Kolumnen von Benedikt Weibel

Warum einfach, wenn es kompliziert auch geht?

"Persönlich" 1. Dezember 2012

Steve Jobs hatte eine Vision. Er wollte einen Computer entwickeln, so schön wie ein gut designtes Küchengerät und so einfach zu bedienen wie ein Schweizer Sackmesser. Geräte von Apple vereinigen Funktionalität und Ästhetik. Das oberste Prinzip von Apple ist Einfachheit und die Geräte von Apple sind auch tatsächlich einfach zu bedienen. Damit ist man zur wertvollsten Firma der Welt geworden.

Zum Trendsetter ist Apple trotzdem nicht geworden. Gebrauchsanleitungen waren schon immer ein Ärgernis. Seit dem exponentiellen Wachstum der Elektronik wird es immer schlimmer. Hoteldesigner kreieren neue Lichtwelten. Beim Frühstück dreht sich die Diskussion dann darum, ob und wie man das Licht vor dem Einschlafen löschen konnte. Abgesehen davon, dass den Lichtdesignern immer noch nicht aufgefallen ist, dass die Leselampe die Schwachstelle eines praktisch jeden Hotelzimmers ist.

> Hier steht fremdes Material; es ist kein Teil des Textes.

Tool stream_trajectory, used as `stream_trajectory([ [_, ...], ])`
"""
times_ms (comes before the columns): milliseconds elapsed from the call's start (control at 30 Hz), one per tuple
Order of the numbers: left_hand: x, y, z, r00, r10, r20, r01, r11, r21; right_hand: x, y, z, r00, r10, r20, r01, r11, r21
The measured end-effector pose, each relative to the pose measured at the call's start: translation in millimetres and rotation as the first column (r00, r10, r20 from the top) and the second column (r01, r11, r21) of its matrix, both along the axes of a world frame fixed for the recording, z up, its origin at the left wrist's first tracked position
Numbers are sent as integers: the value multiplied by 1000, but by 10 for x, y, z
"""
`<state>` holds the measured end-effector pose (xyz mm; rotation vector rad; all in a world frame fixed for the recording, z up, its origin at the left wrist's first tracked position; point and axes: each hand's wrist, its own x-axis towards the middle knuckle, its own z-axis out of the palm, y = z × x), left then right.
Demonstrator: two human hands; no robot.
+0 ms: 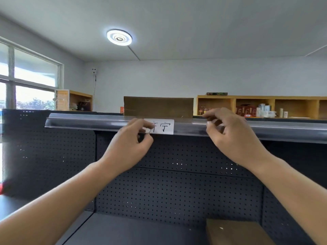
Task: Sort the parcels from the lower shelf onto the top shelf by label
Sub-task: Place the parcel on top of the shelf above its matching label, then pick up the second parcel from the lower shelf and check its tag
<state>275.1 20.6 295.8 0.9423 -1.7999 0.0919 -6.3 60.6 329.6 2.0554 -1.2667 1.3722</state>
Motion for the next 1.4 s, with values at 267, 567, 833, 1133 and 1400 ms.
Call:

Jedes neues Auto unterscheidet sich von seinem Vorgänger durch noch mehr Elektronik. Selbst die gleichen Marken bringen es fertig, die verwirrende Anordnung von Tastaturen bei einem Modellwechsel zu verändern und nochmals zu komplizieren. Ein normal begabter Zeitgenosse kann denn auch nur einen Bruchteil der vorhandenen Möglichkeiten wirklich nutzen.

Früher kaufte man ein Bügelbrett und ein Bügeleisen. Nun gibt es integrierte Kleiderpflegesysteme. Wenn ein solches Ding endlich an seinem Platz steht, haben Sie das erste grosse Hindernis überwunden. Das System ist so schwer, dass es nur auf Rollen verschoben werden kann. Wer sich durch die Gebrauchsanleitung durchgekämpft hat, erfreut sich der neuen Funktionalitäten, bis es zum ersten Systemausfall kommt. Wenn Sie Glück haben, hilft Ihnen Ihr altes Bügeleisen über die Runden.

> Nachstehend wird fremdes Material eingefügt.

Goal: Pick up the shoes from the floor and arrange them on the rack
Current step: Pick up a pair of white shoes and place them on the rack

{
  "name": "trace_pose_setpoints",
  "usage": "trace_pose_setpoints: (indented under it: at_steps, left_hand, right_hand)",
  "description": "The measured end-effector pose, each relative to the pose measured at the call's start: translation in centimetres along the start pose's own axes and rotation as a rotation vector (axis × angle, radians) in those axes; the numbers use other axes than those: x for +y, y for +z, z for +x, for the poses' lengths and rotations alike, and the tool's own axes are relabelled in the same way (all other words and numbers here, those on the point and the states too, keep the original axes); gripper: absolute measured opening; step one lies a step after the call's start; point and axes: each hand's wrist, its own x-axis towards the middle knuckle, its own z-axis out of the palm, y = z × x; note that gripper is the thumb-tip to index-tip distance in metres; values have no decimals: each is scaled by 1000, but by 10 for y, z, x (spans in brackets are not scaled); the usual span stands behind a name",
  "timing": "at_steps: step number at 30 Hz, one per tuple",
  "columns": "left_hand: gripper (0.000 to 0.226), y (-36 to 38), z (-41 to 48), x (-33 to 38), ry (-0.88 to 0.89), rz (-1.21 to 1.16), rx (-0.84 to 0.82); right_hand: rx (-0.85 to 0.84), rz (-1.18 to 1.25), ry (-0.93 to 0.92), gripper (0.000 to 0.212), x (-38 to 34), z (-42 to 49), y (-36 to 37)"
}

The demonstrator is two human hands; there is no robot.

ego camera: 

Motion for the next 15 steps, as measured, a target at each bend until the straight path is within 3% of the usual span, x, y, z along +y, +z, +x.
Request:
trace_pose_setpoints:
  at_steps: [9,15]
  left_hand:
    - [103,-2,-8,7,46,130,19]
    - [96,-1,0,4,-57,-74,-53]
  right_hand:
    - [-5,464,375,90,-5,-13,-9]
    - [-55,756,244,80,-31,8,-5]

Neulich stand ich vor einem brandneuen Kochherd einer Edelmarke. Grosszügige Kochplatte, Induktion, perfektes Design und etwas, was ich noch nie gesehen hatte: ein runder, beweglicher Metallknopf mit eine Magnet, schön anzuschauen, aber in seiner Funktionalität mir schleierhaft. Meine Absicht, Wasser zu kochen, erwies sich als nicht umsetzbar. Wie ich den Knopf auch drehte und wendete, ich kriegte keine Hitze unter die Pfanne. Nach langem Suchen fand ich eine Gebrauchsanleitung und begriff endlich, dass man den Knopf auf das Kochplattensymbol bewegen muss, dann wieder zurück ins Zentrum, dann drehen und die Hitze einstellen. Im Zeitalter von hoch entwickelter Elektronik und perfektem Design ist es gelungen, das Kochen von Wasser zur Denksportaufgabe zu mutieren.

'Simplicity ist the ultimate sophistification' war das Leitmotiv von Steve Jobs. 'Apple hatte auf einen Schlag die Beziehung zu technischen Produkten neu definiert. Microsoft dagegen musst von vorn anfangen' schrieb der 'Spiegel' zu den neuen Microsoft- Produkten Windows 8 und Surface. Microsoft hat es immerhin gemerkt. Das Leben würde einfacher, wenn auch andere Anbieter die Lektion von Apple verstehen würden.